Alan Bateman Alan.Bateman at oracle.com
Tue Sep 11 14:33:01 UTC 2012


On 10/09/2012 15:20, Magnus Ihse Bursie wrote:
> :
>
> In build-infra, there is currently a "somewhat partial  build" feature 
> that is implemented like this:
> 1) You check out a "master forest", containing all repos. You only 
> need to do this checkout once, and you are not required to pull/update 
> it (unless you want to keep up with changes -- like on a flag day).
>
> 2) For subsequent work, you can clone just a single repo (let's call 
> it "my_hotspot"), and doing some configure magic (currently a bit 
> complicated, but that can be rewritten to be simpler) which will point 
> to the "master forest" but replace the hotspot repo in the master 
> forest with "my_hotspot"..
>
> 3) The first time you build "my_hotspot", it will rebuild the whole 
> forest (but with hotspot replaced with my_hotspot). However, if you 
> never pull/update the master forest, this will be a one-time event. 
> Subsequent builds will see that nothing has changed in the master 
> forest, and only changes in my_hotspot will be recompiled.
>
> The pros with this solution is:
> 1) help with flag days -- just pull/update the master forest and rebuild.
> 2) you can always build the complete product.
> 3) you save some disk space by only cloning the complete forest once.
>
> However:
> 1) you will still need disk space for build output for the complete 
> forest, for every single repo.
> 2) you will still need to recompile the whole forest for each new 
> single repo you clone.
>
> Do you think this will make the solution not good enough?
>
> I think it is possible and not too hard to change this solution 
> slightly, so you would only need to compile the master forest once, 
> and then new single repos can use that build output as well as using 
> the source code from the master forest.

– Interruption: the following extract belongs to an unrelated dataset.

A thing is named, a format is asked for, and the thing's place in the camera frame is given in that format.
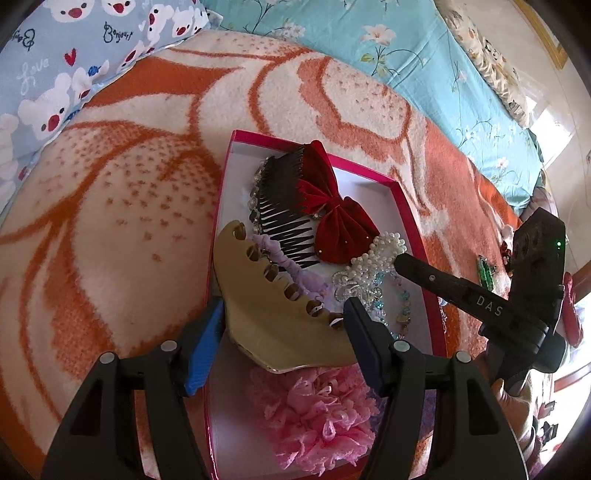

Though proper dependency 
> checking might be harder, and there will be semantic issues about the 
> meaning of things like "make clean" that can be surprising. Is this 
> something you think is worth pursuing?
>
> To completely eliminate compiling the whole product at least once 
> seems much harder. I can't really see a good way of using "import 
> JDKs" the way they've been used in the old build system. I imagine one 
> possibility is to prepare a tar ball, including a complete cloned 
> forest (for a certain point in time) and a build directory with build 
> artifacts corresponding to that source code and your platform(s) of 
> choice, and have people download that as starting point. It seems like 
> a lot of work, though. Do you think that is needed to get the new 
> build system accepted?
>
> /Magnus
I've had to track down several issues over the years with partial builds 
that were caused by someone using the wrong import JDK. So in one sense 
I look forward to us having less issues. My personal view is that those 
that only build the jdk repository will need to get over this. If the 
initial build is fast and subsequent incremental builds are super fast 
then it might be okay. I'm much less sure about those that only build 
hotspot or only build langtools today, the benefits are less clear. Also 
for those building hotspot then it may be that need to test with libjvm 
dropped into a different JDK image, I think that is what people 
typically do today.

-Alan.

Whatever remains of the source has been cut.